The incident involves one of our first year students seeing a “Halloween” display in the front yard of a house in Lebanon. The display was seen as having typical Rest In Peace (R.I.P.) signs and some other traditional scary pumpkins and the like. However, the centerpiece of the yard display was a fake body made up of old shoes, jeans, a jacket with a hood on it and a face mask that was seen worn by a character in the 1996 Miramax movie, “SCREAM” directed by Wes Craven. Many call it the “Scream Face.” All of this was hanging from a tree in the front yard by the neck with a noose! There was also a non-typical Halloween banner supporting the re-election of President Trump just under the effigy. The close proximity of the fake body hanging by a noose and the Trump 2020 banner takes this display from an insensitive Halloween display to a disturbing political statement that causes extreme emotional response or anxiety in the hearts and minds of African-Americans.
The image/symbol of a body hanging from a noose has always been used to cause fear and anger in African-Americans because it is a reminder that this is what has been done in reality to them prior to and since the slavery era in the United States. It also is a symbol of what can be done to African-Americans who don’t abide by the likings of white supremacists. In its most simplistic form, it can be viewed as bullying.
I write this article not with the mindset of shaming or counter-bullying, but with the hopes that we all are aware of the intended and unintended messages that are placed in plain view under the disguise of a Halloween display. Regardless of the intent, the message that this type of display renders in the mind of the viewer is that if you are African-American, then you are not welcome and will suffer the same fate. To my knowledge there are no city ordinances that preclude a resident from setting up such displays on their property, but it is my hope that all members of the Lebanon community and members of this campus community think about how these images can hurt individuals’ feelings and even cause fear.

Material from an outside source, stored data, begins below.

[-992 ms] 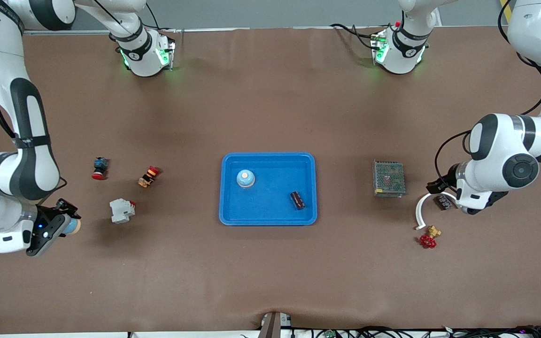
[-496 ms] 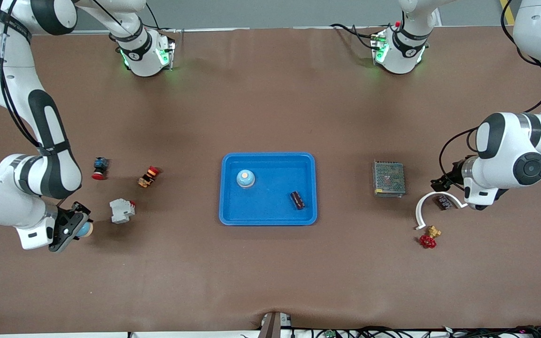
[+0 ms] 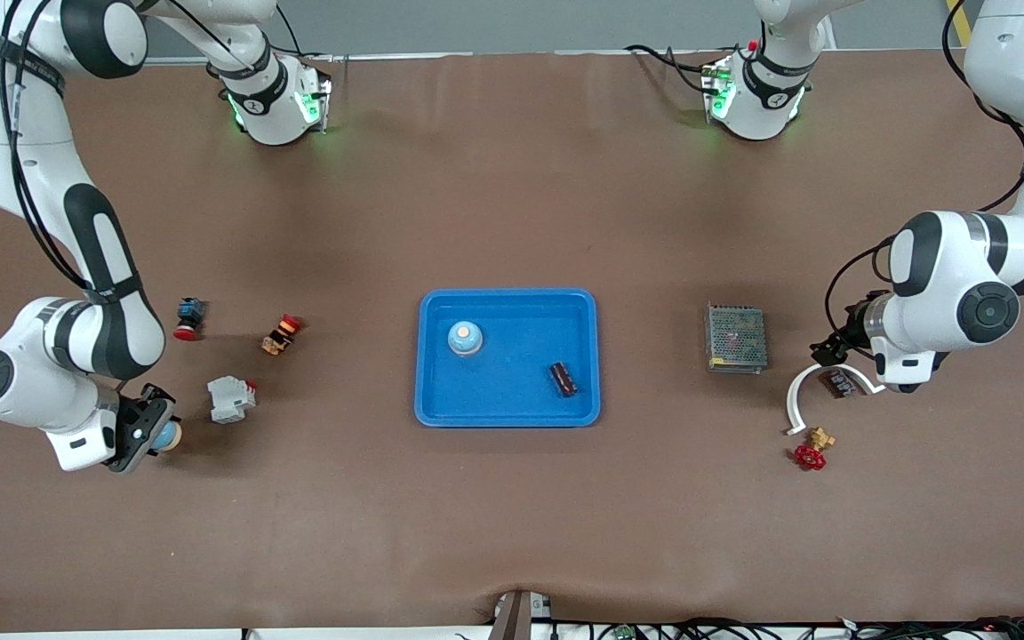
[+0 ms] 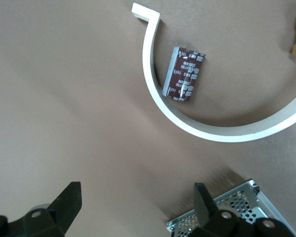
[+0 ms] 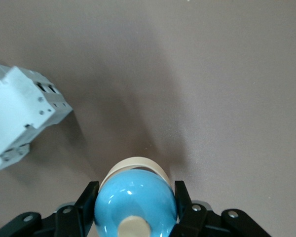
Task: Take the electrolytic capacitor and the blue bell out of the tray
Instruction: 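Lower the bell beside the white breaker and open the right gripper, then move the left gripper to the second capacitor while the right gripper reaches the bell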
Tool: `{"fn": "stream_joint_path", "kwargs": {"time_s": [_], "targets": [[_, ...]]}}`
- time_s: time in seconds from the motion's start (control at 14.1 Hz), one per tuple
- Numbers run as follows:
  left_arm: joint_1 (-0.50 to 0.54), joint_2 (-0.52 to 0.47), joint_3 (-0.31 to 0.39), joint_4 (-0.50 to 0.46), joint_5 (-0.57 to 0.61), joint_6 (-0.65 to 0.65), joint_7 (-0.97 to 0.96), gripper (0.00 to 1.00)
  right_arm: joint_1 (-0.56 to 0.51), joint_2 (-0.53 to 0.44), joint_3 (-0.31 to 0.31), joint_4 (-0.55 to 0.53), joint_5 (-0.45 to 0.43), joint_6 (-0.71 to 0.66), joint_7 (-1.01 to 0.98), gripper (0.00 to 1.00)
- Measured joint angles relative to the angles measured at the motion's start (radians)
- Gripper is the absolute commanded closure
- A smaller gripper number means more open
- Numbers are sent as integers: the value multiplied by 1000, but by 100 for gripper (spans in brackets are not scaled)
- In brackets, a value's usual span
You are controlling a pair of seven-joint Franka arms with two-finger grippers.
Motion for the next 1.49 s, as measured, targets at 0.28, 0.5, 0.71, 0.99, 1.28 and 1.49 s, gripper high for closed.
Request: {"fn": "stream_joint_path", "kwargs": {"time_s": [0.28, 0.5, 0.71, 0.99, 1.28, 1.49], "targets": [[0, -9, 0, -9, 0, 25, -27, 0, -2, 20, 0, 0, 0, 11, -3, 68], [1, -9, 0, -12, 0, 57, -40, 0, -4, 24, 0, 0, 0, 13, -3, 41], [2, -9, 0, -11, 0, 70, -48, 0, -5, 24, 0, 0, 0, 13, -3, 0], [3, -9, 0, 23, 0, 81, -57, 0, -8, 24, 0, 2, 2, 2, -2, 0], [2, -8, 0, 39, 0, 81, -103, 0, -8, 11, 6, 41, 59, -103, 13, 0], [1, -9, -3, 43, 0, 81, -143, 0, -8, -36, 11, 98, 79, -287, 142, 0]]}}
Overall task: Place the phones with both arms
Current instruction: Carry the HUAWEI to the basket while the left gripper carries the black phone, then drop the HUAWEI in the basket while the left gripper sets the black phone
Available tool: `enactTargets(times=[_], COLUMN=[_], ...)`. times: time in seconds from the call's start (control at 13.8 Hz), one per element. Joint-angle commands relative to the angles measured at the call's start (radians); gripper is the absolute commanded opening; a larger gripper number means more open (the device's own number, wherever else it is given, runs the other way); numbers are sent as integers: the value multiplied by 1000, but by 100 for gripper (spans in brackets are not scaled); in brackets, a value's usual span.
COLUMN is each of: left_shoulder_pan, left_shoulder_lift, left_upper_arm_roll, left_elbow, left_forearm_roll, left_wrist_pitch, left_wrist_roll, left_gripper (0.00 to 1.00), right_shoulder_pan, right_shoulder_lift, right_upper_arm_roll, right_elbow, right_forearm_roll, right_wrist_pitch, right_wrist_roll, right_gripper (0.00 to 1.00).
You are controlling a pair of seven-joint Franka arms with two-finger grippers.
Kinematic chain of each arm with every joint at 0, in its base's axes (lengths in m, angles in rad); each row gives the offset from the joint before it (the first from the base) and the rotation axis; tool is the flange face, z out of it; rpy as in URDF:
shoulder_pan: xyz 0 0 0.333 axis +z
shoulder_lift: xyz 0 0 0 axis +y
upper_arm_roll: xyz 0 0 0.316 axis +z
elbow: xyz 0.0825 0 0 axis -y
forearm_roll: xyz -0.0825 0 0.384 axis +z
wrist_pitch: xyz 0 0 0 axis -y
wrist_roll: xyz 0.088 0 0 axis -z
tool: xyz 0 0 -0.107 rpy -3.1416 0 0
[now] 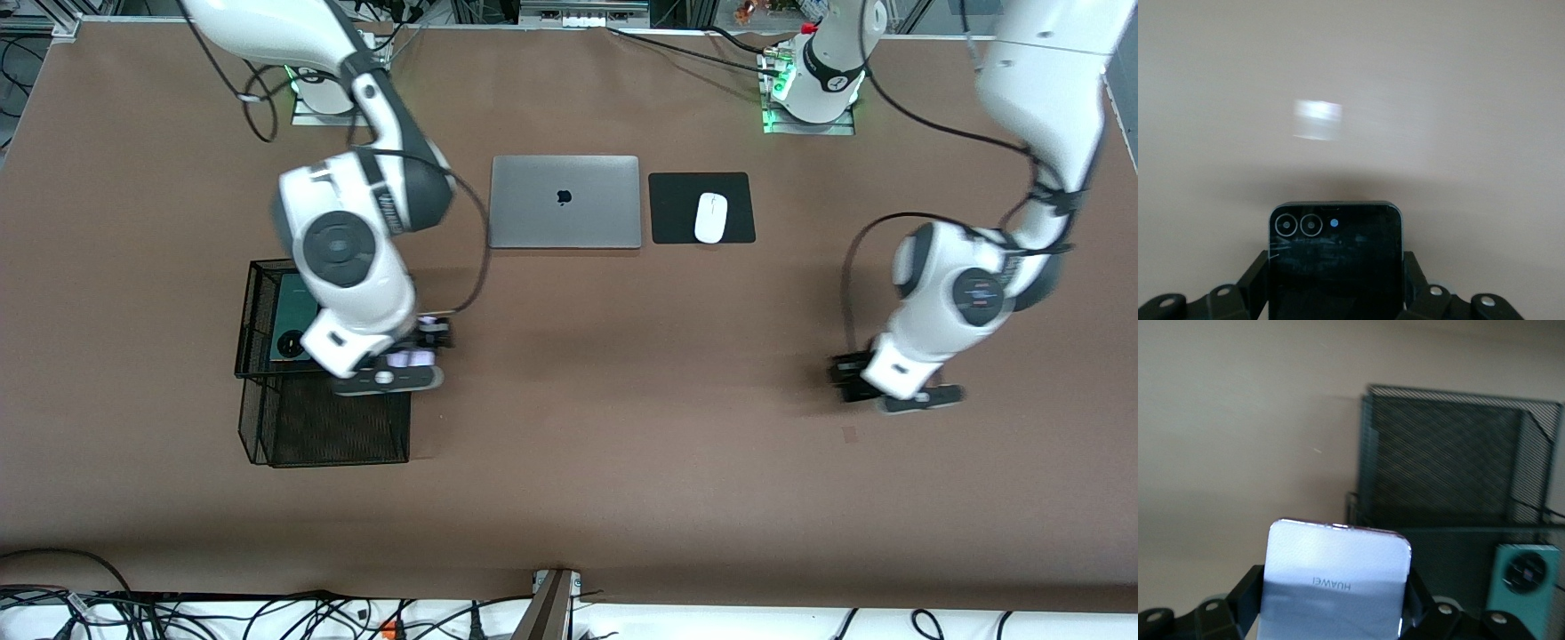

After I was made aware of the display, I personally drove past the residence and found that the noose display was taken down. I am not sure if the property owner took it down or it was removed by theft but it was gone. Even though the image was taken down, it still lives on in the minds and memories of all who saw it, whether they are African-American or not, especially young children. I hope that all who read this article will understand that these are no longer acceptable images and that we all play a greater role in today’s society to be aware of what may be viewed by some as a simple Halloween display can be seen as a reminder of a horrible and terrifying period in the making of this place we call America!